- **What needs to be done**: Output the listing below verbatim, without images.

=== Begin Enclosure ===

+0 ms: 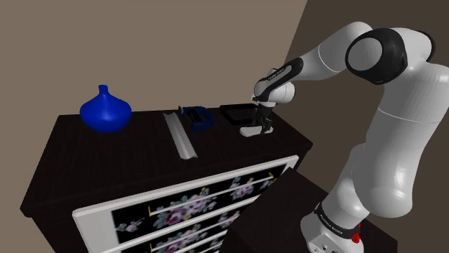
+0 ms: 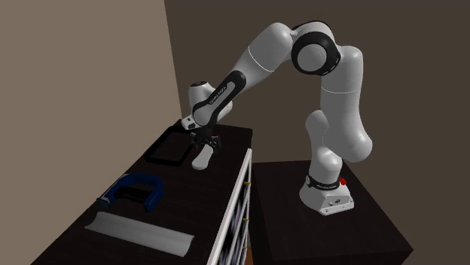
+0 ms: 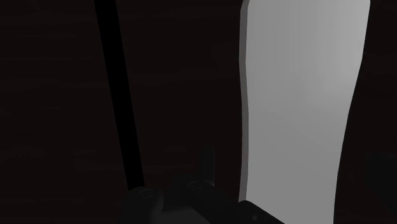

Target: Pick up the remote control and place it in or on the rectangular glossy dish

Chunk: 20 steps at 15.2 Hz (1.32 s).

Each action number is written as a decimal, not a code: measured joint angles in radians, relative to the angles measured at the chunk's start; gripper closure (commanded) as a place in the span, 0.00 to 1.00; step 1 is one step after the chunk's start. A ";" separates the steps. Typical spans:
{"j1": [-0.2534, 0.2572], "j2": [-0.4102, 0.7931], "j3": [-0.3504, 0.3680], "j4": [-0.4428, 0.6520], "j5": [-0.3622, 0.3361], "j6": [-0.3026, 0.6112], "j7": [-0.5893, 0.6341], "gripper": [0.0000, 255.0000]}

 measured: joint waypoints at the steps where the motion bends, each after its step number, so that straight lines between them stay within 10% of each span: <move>1: 0.000 0.000 0.000 0.000 0.000 0.000 0.000 0.00; 2: 0.000 0.000 0.000 0.000 0.000 0.000 0.000 1.00; 20: 0.025 -0.088 -0.031 0.017 -0.091 -0.080 0.064 1.00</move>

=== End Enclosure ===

- **Result**:
+0 ms: 
+0 ms: 
+0 ms: 

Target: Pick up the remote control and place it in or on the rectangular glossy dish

Chunk: 20 steps at 15.2 Hz (1.32 s).

Each action number is written as a decimal, not a code: measured joint angles in radians, relative to the angles measured at the chunk's start; gripper closure (commanded) as a place in the span, 0.00 to 1.00; step 1 is one step after the chunk's start. A ";" separates the steps. Typical spans:
{"j1": [-0.2534, 0.2572], "j2": [-0.4102, 0.7931], "j3": [-0.3504, 0.3680], "j4": [-0.4428, 0.6520], "j5": [-0.3622, 0.3361], "j6": [-0.3026, 0.6112], "j7": [-0.5893, 0.6341], "gripper": [0.0000, 255.0000]}

 measured: joint waypoints at the steps where the motion bends, each after its step number, so that straight lines between them stay within 10% of each span: <move>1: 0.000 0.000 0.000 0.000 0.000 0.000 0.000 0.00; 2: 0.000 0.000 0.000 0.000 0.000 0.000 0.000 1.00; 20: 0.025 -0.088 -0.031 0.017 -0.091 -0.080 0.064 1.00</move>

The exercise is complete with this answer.